Wtorek w Bundeslidze: Kontuzja Zdebela, Altintopa i Eberta

Wtorek w Bundeslidze upłynął pod znakiem kontuzji. Polak Tomasz Zdebel być może będzie zmuszony nawet poddać się operacji, a ponadto Harim Altintop nie będzie zdolny do gry prawdopodobnie aż do stycznia, natomiast Patrick Ebert ma pauzować przez cztery tygodnie. Ponadto swojego rozczarowania nie ukrywa Oliver Neuville.

Zdebel może przejść operację

Polak Tomasz Zdebel nabawił się kontuzji kostki i najprawdopodobniej będzie zmuszony przejść zabieg operacyjny. Zatem już stało się jasne, że kapitan Vfl Bochum w najbliższym czasie nie będzie do dyspozycji trenera.

Były reprezentant Polski czeka na wyniki szczegółowych badań, bowiem póki co wiadomo tylko, iż na pewno zabraknie go tylko w arcyważnym starciu przeciwko Bayernowi Monachium. Bochum ma szanse na zdobycie punktów, bowiem aktualni mistrzowie Niemiec ostatnio nie znajdują się w zbyt wysokiej formie.

Teraz stało się jasne, dlaczego Zdebel już w 54. minucie pojedynku z Bayerem Leverkusen musiał opuścić plac gry. Pozostaje mieć nadzieję, że kontuzja lewej kostki, jakiej się nabawił, nie okaże się być zbyt poważną.

Altintop nie zagra do stycznia

Harim Altintop nabawił się poważnej kontuzji, przez co na plac gry najprawdopodobniej wróci dopiero w styczniu.
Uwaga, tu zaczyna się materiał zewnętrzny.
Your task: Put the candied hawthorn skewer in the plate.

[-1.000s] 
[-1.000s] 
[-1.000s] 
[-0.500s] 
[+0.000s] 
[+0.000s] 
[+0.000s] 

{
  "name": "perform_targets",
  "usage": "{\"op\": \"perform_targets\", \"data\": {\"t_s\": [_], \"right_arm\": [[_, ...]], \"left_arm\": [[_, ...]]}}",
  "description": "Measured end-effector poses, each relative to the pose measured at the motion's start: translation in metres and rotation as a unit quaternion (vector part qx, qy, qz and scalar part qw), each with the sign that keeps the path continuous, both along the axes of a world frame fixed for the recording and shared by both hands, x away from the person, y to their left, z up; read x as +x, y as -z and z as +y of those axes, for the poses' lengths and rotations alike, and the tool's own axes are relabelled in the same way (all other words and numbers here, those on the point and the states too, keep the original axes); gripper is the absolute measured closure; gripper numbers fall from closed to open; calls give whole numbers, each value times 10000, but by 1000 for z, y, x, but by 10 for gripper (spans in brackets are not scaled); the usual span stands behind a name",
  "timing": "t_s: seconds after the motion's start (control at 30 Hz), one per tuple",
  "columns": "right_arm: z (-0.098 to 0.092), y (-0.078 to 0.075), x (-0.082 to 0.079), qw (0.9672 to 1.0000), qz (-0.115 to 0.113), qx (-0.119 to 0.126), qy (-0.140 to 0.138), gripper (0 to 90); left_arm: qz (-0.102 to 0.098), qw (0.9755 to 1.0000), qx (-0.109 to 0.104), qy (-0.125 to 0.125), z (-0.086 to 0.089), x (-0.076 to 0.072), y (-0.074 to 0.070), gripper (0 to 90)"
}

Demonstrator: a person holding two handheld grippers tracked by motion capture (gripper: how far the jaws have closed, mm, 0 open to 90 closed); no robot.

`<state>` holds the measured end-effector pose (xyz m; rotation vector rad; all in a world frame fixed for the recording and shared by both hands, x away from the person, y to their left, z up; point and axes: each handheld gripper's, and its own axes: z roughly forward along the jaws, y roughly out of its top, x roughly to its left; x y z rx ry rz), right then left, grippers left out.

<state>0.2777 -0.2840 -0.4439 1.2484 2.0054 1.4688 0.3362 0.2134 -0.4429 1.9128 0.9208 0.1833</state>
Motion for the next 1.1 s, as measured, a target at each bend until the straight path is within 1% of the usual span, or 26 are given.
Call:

Piłka po raz kolejny ma problemy ze stopą, bowiem uraz, którego nabawił się jeszcze pół roku temu, po raz kolejny mu się odnowił.

Mówi się, że piłkarz nie pojawi się już w tym roku na placu gry, chociaż gdyby jego rehabilitacja postępowała w dość szybkim tempie, wówczas być może byłby on do dyspozycji Jurgena Klinsmanna jeszcze w grudniu.

Aktualnie Bawarczycy znajdują się w kryzysie, o czym świadczą ostatnie dwie ligowe porażki, odpowiednio 2:5 z Werderem Brema oraz 0:1 z Hannoverem 96. Bayern z ośmioma punktami na koncie zajmuje dziewiąte miejsce w lidze.

Ebert nie zagra przez miesiąc

Patrick Ebert doznał kontuzji, na skutek której nie zagra przez najbliższy miesiąc. 21-letni piłkarz nabawił się urazu pachwiny i już teraz wiadomo, że nie pojawi się na placu gry wcześniej, niż pod koniec października, chociaż niewykluczone, że jego absencja się przedłuży.

Wspomniany zawodnik na co dzień pełni rolę jednego z rezerwowych. Póki co w tym sezonie wystąpił zaledwie cztery razy, ale już na inaugurację, w konfrontacji z Eintrachtem Frankfurt zdołał wpisać się na listę strzelców.

Hertha BSC, której barw broni Łukasz Piszczek aktualnie ma na swoim koncie osiem oczek i uplasowała się na jedenastej pozycji w tabeli. Do Hamburgera SV, który jest liderem, wspomniana drużyna traci pięć punktów.

Rozczarowany Neuville

Oliver Neuville, który broni barw fatalnie spisującej się w tym sezonie Borussi Moenchengladbach nie ukrywa, że jest rozczarowany występami swojego klubu. Napastnik za taki obraz sprawy winnym uznaje przede wszystkim trenera, który zbyt defensywnie ustawia zespół.

- Musimy się zastanowić, w czym tkwi problem. Wydaje mi się, że gramy za bardzo nastawieni na grę defensywną i właśnie dlatego mamy problemy w ofensywie. W drugiej lidze duża liczba bramek strzelanych przez nas decydowała o tym, że osiągaliśmy sukcesy, teraz niestety jest inaczej - stwierdził.

- Najbliższe mecze? W konfrontacjach z FC Koeln, Vfl Bochum i Karlsruher SC musimy zdobyć łącznie przynajmniej siedem punktów - dodał.

W tym momencie Borussia Moenchengladbach ma na swoim koncie zaledwie trzy punkty i zamyka stawkę w niemieckiej Bundeslidze.